A, Schematic diagram of intersectional control by Cre and tTA, driven by different promoters, of the doubly regulated TITL-R-CaMP1.07 reporter line. tTA is driven by a CamK2a promoter, whereas layer-specificity is achieved by Cre expressed under the control of layer-specific promoters (p2: Rasgrf2-2A for L2/3, Nr5a1 for L4, Rbp4 for L5 and Ntsr1 for L6). B, Confocal images of coronal sections of fixed brains from the different mice, illustrating layer-specific labelling in neocortex of the respective mouse lines. C, High-resolution close-ups of the regions indicated in B, showing the R-CaMP1.07 expression patterns across cortical layers.

Fig 3. Layer-specific R-CaMP1.07 expression and calcium transients in vivo.

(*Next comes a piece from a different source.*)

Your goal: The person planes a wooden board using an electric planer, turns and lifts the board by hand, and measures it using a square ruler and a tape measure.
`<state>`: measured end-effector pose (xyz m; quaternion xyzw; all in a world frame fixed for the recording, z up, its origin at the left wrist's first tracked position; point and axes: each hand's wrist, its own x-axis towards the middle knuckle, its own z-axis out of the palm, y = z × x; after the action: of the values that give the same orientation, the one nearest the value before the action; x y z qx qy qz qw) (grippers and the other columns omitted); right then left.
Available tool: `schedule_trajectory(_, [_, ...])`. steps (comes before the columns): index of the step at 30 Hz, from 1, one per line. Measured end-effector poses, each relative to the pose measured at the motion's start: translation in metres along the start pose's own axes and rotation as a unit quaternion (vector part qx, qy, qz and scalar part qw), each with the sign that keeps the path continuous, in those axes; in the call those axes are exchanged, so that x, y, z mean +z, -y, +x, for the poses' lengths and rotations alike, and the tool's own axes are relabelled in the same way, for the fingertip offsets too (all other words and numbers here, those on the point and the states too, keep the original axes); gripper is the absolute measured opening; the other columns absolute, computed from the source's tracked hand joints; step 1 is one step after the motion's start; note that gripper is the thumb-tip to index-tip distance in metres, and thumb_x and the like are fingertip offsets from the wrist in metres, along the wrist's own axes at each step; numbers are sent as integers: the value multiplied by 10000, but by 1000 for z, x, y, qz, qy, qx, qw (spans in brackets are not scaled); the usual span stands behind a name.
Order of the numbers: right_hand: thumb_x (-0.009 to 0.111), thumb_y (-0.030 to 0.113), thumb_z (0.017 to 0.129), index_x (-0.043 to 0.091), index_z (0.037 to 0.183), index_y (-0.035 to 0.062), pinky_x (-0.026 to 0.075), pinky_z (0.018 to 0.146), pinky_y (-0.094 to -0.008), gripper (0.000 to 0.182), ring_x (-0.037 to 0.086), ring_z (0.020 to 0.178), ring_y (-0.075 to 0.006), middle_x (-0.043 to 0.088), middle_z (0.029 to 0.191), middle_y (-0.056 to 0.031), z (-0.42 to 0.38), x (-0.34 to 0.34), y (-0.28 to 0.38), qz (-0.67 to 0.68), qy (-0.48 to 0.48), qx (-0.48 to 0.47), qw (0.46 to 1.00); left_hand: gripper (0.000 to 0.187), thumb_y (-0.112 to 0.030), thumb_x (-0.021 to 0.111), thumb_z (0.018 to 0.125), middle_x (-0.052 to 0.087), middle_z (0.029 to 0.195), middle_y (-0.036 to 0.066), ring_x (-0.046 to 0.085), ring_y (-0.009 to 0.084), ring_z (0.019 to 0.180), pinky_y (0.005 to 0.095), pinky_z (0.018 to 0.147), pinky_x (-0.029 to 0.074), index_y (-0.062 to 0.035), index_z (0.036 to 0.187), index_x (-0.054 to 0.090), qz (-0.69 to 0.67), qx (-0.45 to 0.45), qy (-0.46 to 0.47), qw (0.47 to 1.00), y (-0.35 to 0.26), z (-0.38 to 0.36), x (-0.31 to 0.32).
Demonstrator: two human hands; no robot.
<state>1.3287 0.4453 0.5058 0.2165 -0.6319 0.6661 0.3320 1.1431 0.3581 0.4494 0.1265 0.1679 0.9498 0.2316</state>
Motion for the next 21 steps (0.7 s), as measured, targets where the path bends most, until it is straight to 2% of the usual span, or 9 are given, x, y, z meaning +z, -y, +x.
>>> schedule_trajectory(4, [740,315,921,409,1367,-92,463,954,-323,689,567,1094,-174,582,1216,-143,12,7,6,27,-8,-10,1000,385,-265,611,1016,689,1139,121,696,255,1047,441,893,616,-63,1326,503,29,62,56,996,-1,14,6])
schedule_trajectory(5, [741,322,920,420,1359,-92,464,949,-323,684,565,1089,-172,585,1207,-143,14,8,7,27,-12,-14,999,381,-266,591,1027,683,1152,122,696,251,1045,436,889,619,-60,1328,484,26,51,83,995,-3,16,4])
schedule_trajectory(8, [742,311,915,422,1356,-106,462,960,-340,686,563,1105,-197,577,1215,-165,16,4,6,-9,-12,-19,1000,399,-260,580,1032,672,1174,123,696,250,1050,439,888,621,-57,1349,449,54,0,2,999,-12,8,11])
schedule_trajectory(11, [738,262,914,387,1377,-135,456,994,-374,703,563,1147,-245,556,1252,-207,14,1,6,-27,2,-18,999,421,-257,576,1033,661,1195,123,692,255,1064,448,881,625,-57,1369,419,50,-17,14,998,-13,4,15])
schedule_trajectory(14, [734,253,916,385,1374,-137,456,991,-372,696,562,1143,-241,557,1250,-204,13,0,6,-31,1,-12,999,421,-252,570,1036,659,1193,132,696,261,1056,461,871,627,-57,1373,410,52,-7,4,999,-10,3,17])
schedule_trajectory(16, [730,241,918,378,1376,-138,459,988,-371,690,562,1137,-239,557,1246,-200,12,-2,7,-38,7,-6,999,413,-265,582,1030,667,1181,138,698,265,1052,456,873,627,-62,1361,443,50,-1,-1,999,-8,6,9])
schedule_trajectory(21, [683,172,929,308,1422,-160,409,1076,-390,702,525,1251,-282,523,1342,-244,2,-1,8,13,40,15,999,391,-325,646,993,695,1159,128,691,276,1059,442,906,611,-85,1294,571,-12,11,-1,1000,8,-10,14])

A, Large field-of-view two-photon images in S1 cortex for the four different mouse lines expressing R-CaMP1.07. In L4-R-CaMP1.07 mice the barrels and septa in S1 cortex are clearly discernible. B, Example spontaneous R-CaMP1.07 calcium transients measured in awake mice of the corresponding mouse lines. Traces for three example cells (marked) are shown for each imaging field.

Fig 4. R-CaMP1.07 sensitivity for reporting APs in vivo.

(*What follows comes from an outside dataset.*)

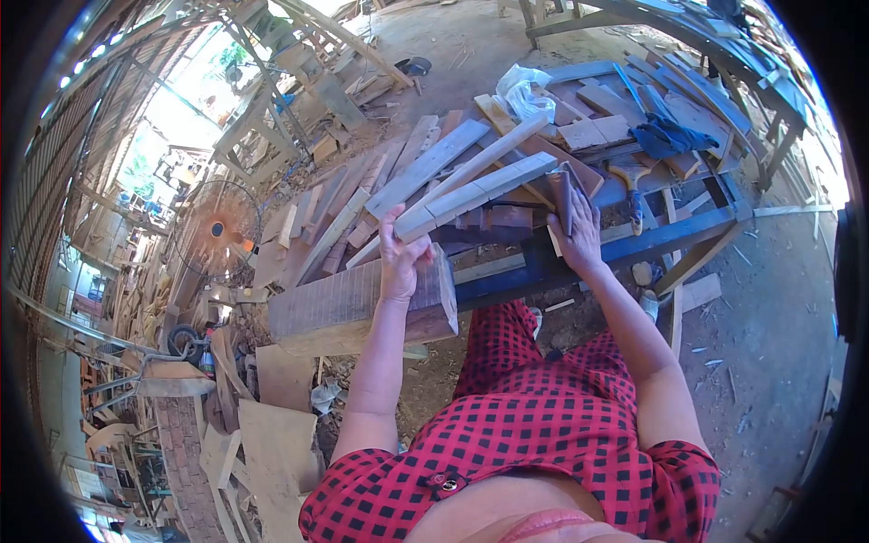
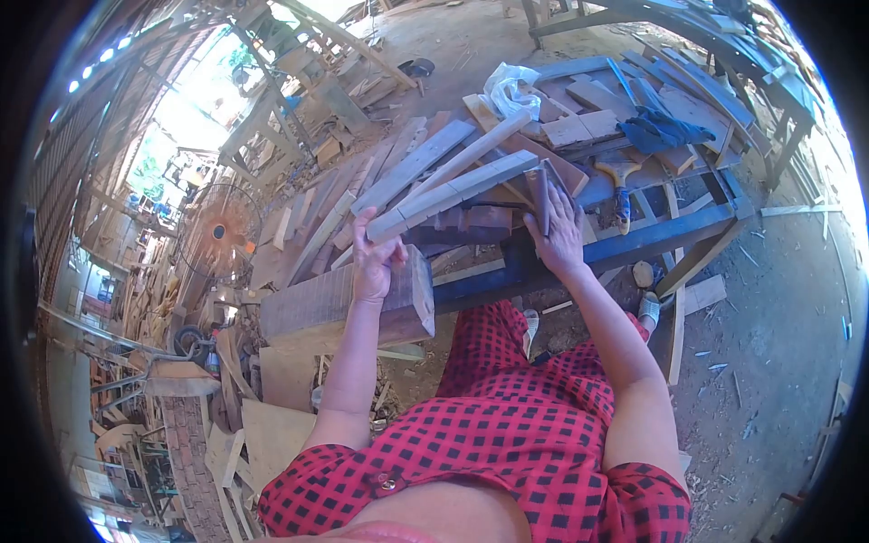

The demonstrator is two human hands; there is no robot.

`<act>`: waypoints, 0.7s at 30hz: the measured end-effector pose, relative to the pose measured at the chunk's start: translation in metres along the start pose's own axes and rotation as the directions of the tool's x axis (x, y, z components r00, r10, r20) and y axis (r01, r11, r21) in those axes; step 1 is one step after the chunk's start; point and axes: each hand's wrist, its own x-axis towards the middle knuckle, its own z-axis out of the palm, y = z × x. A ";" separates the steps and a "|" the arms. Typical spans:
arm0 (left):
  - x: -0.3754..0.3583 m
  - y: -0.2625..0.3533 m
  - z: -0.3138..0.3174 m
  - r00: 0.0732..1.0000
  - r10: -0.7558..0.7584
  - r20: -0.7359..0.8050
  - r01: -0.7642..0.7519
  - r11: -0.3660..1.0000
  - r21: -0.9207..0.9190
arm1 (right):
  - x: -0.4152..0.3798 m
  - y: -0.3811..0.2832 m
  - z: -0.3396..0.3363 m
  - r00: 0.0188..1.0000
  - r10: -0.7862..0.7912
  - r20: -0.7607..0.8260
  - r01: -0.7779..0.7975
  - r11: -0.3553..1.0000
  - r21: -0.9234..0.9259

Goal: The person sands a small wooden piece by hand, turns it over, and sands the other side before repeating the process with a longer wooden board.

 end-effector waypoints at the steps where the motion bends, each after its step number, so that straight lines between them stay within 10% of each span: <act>1: 0.000 0.000 0.000 0.998 0.029 0.054 -0.029 0.999 0.012 | -0.002 0.000 0.002 1.000 0.007 -0.016 -0.006 1.000 0.005; 14: 0.004 -0.027 -0.025 0.959 0.277 0.056 -0.269 0.833 0.484 | -0.004 0.004 0.001 1.000 0.023 -0.021 -0.021 0.997 0.070; 21: -0.003 -0.008 -0.007 0.999 0.014 -0.042 -0.001 0.957 0.291 | -0.003 0.003 0.000 0.999 0.022 -0.024 -0.020 0.995 0.098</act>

A, Left: Cell body of an R-CaMP1.07-expressing L2/3 neuron and recording pipette. Right: Simultaneous fluorescence measurement and juxtacellular AP recording from this neuron. The number of spikes per burst is indicated below the voltage trace. B, Average ΔF/F calcium transient for R-CaMP1.07 in response to a single AP in red (± S.E.M as grey traces; n = 63 transients from 8 cells, 3 mice). C, Peak amplitudes of ΔF/F calcium transients (red data points) as a function of the number of APs within short AP bursts (300-ms time window; mean ± S.E.M.). For comparison R-CaMP1.07 performance for AAV-mediated expression (same as Fig 1E) is overlaid (grey data points). D, Efficiency of AP detection in vivo was determined by estimating the distribution of the signal-to-noise ratio (SNR) under noise conditions and fitting with a Gaussian. From the fit, we determined the SNR cutoff at which less than 5% of baseline traces would be classified as false positives (SNR = 2.28). Using this threshold, 60% (38/63) of single APs, 97% of doublets (38/39) and 100% of triplets (30/30) were correctly detected (see ref. [53]).

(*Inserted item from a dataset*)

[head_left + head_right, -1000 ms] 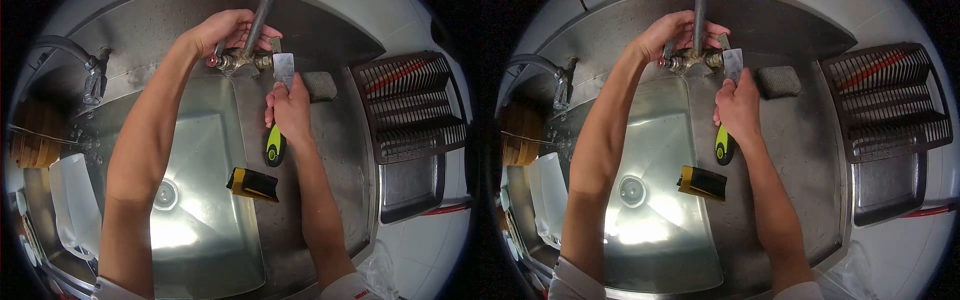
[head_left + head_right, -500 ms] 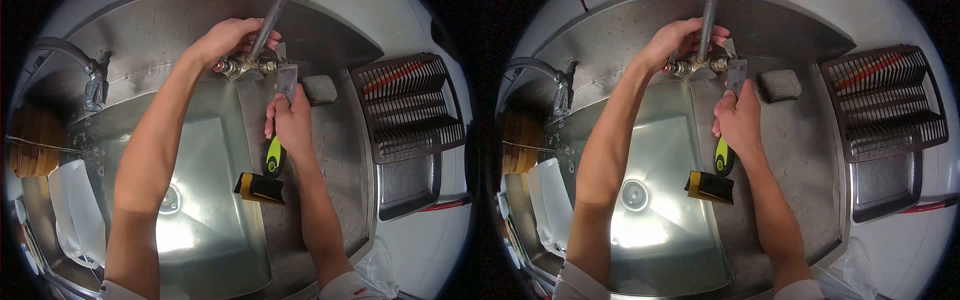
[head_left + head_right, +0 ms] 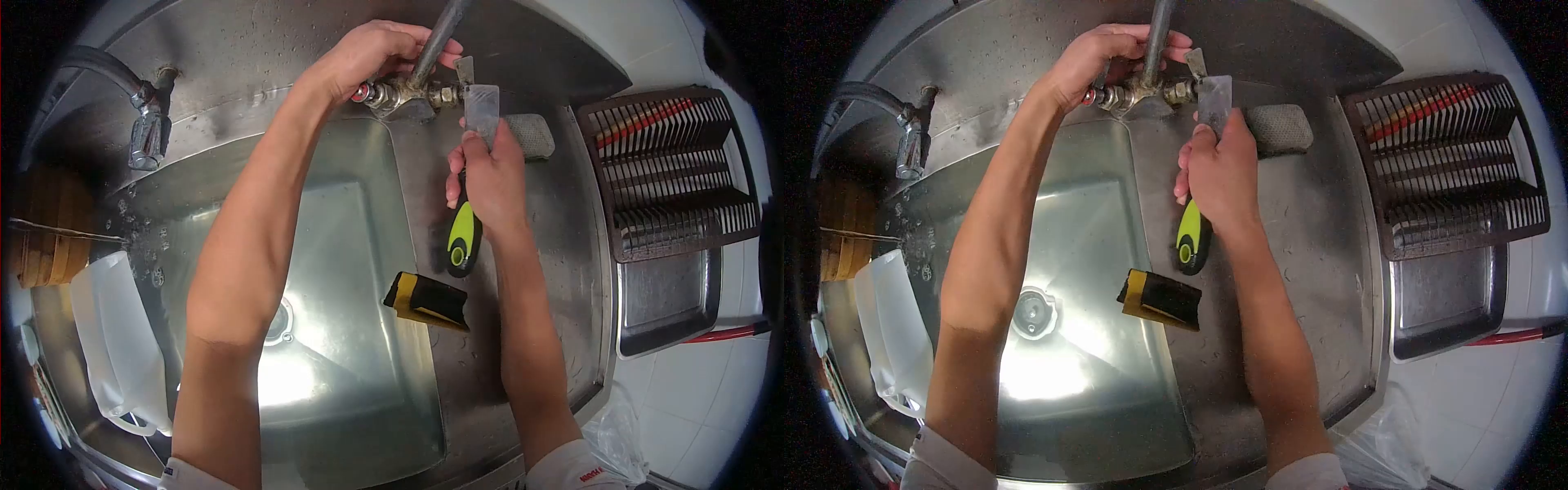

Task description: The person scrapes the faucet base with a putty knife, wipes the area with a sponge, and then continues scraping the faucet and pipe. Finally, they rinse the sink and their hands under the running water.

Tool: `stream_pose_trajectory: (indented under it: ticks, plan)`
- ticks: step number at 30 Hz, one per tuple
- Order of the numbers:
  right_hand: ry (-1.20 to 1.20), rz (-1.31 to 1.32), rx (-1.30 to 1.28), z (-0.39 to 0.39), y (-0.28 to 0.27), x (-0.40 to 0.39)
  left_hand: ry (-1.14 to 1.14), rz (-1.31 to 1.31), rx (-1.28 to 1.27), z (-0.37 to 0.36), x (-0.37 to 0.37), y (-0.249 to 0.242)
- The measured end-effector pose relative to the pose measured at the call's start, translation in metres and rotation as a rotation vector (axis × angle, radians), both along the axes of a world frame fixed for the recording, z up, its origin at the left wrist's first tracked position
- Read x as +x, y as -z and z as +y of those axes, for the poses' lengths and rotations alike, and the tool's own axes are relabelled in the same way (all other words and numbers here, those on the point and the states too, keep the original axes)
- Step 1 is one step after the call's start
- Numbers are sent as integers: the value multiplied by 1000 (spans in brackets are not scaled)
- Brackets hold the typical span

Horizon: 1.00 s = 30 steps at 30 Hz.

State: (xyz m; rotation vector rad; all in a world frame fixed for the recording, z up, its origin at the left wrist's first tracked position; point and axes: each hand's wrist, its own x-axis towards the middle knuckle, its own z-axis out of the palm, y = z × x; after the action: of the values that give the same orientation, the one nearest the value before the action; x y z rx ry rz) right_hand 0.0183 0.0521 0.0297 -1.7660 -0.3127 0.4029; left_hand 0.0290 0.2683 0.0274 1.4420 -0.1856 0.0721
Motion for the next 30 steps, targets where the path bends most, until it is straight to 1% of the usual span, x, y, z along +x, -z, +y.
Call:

Fig 5. Long-term stability of L2/3 R-CaMP1.07 calcium signals.

A, Longitudinal two-photon imaging of the same group of cells in L2/3 of S1 cortex in an example mouse, at 22, 45, 65 and 100 days post-induction (DPI). For a spectrally unmixed version of the image at 65 DPI see S3 Fig. B, Two-photon images of L2/3 neurons within the same tissue volume, for which R-CaMP1.07 calcium transients were measured across days. In the imaging sessions 65 DPI and 100 DPI the very same neurons were measured (same cells as in A). For each imaging area three example ΔF/F traces with spontaneous calcium transients are shown for the cells marked in the images above. C, Pooled analysis of stability of R-CaMP1.07 calcium transients. Recordings were made in 2 mice from a total of 18, 15, 15, and 38 active cells at 22, 45, 65, and 100 DPI, respectively. Data points and box plots of peak amplitudes of calcium transient events did not show significant variation across sessions. D, Data points and box plots of decay time constants (τ) of exponentially fitted calcium transients (see inset), which also did not show a significant change across imaging sessions. E, Cumulative distribution of calcium transient amplitudes for L2/3 neurons that were measured twice at 65 and 100 DPI, respectively. A non-parametric, Wilcoxon rank sum test was used to compute P-values.